4 Replies Latest reply on Aug 2, 2007 12:54 AM by gavin.king

    Some doubts about Seam

    magoicochea

      Hello everyone,

      I have just come across JBoss Seam some days ago when I heard about it in an announcement regarding Red Hat Developer Studio and it caught my attention.

      I sill have some doubts about it:

      1.- How is persistence managed? Does it use EJB 3.0 persistence (I don't know much about EJB) or can I use hibernate? If it uses Hibernate how is it implemented? As usual with Hibernate or does it uses some kind of annotations for it?

      2.- Can I use tomahawk components with seam? On the tutorial I saw that the url filter is "*.seam" when tomahawk needs "/faces/".

      Thanks,

        • 1. Re: Some doubts about Seam
          smokingapipe

          To answer your questions:

          1. Seam works with either EJB3 or Hibernate. I'm using EJB3 in my projects because EJB3 is a standard. I think that Hibernate itself is a bit more powerful in what it can do. Under the hood, JBoss EJB3 is based on Hibernate I believe.

          2. Don't use Tomahawk. I tried that. It was extremely frustrating. Tomahawk is not recommended. Use Richfaces or Icefaces. They are both beautiful and excellent and capable of some incredible "Web 2.0" effects. And they both work nicely with Seam. Last time I tried it Tomahawk does NOT work nicely with Seam.
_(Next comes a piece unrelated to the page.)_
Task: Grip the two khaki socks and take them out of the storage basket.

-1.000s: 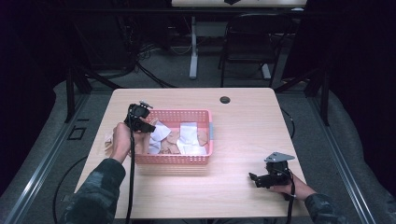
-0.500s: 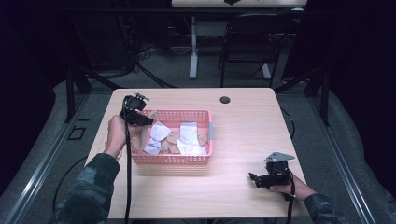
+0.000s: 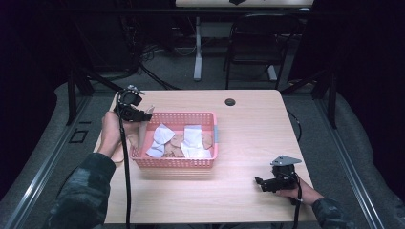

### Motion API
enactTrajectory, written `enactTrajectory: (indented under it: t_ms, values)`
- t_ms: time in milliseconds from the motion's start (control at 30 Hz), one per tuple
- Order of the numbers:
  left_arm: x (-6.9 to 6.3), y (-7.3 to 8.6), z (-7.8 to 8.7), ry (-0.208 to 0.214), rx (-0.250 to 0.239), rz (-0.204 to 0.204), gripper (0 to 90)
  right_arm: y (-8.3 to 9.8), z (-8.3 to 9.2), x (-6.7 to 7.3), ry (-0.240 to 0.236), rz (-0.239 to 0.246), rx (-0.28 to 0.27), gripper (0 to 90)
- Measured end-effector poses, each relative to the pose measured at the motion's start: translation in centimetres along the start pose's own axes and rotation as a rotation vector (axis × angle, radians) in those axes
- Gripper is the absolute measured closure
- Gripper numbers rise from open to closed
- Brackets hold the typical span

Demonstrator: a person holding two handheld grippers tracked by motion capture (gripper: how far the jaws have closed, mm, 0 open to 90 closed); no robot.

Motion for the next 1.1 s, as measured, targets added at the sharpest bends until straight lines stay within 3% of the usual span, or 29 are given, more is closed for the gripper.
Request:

          Problems with Seam: If there's a problem in the configuration, tracking it down and fixing it can be a major headache. Seam-gen should "just work" but it is not always the answer and it doesn't always just work. Once you learn all this config stuff you do eventually figure out how to debug config-related exceptions, but it's a painful learning process. My one hint to the Seam developers would be, it would be great if we had more informative exceptions that would give us more ideas where to look for problems.

          Good things about Seam: there is no better model for web development that I have ever seen. It lets you really focus on doing the work. Once config problems are sorted out, you can work directly with your objects. No more SQL, no more low-level HTML, no more writing validators. It'a amazing.

          • 2. Re: Some doubts about Seam
            pmuir

             

            "magoicochea" wrote:
            1.- How is persistence managed? Does it use EJB 3.0 persistence (I don't know much about EJB) or can I use hibernate? If it uses Hibernate how is it implemented? As usual with Hibernate or does it uses some kind of annotations for it?


            Seam provides a Seam Managed Persistence Context (EJB3/JPA) or you can use a Seam managed Hibernate Session. http://docs.jboss.com/seam/2.0.0.B1/reference/en/html/persistence.html#d0e5466

            2.- Can I use tomahawk components with seam? On the tutorial I saw that the url filter is "*.seam" when tomahawk needs "/faces/".


            Yes (Seam can of course use prefix mapping as well as suffix mapping), but we don't recommend Tomahawk as, when we last looked, it didn't work brilliantly with Seam. We would recommend Richfaces (obviously ;) ), Apache Trinidad, or perhaps Icefaces.

            • 3. Re: Some doubts about Seam
              magoicochea

              Thanks for your answers, I have another questions:

              1.- When I developed applications with JSF I used a JSF/Spring/Hibernate architecure using Managed Beans/Services/DAOs, the managed beans had the presentation logic, the Services had the business logic and the DAOs had the data access logic, it was there were I performed my hibernate queries.

              On the examples I've seen the entity beans would be the object that I manipulated on with the DAOs, but I have also seen that the session bean contains data, business and presentation logic. The jsp is being managed from there, business rules are being applied on its methods and it is also making queries to the database. I suppose this is just for the simplicity of the event, but how can I separate efficiently this three layers? What's the closest thing you can do to the Service/DAO pattern on JBoss Seam?

              2.- When database queries were done on the example I didn't see any transaction being open, does JBoss Seam manage them transparently like Spring or were they omitted on the example?

              Thanks again

              • 4. Re: Some doubts about Seam
                gavin.king

                1. You can implement any architectural "pattern" you like with Seam, it does not impose an architecture. Of course, some things that were needed in J2EE or in JSF/Spring/Hibernate are simply not necessary in Seam.

                2. Check the documentation about Seam-managed transactions.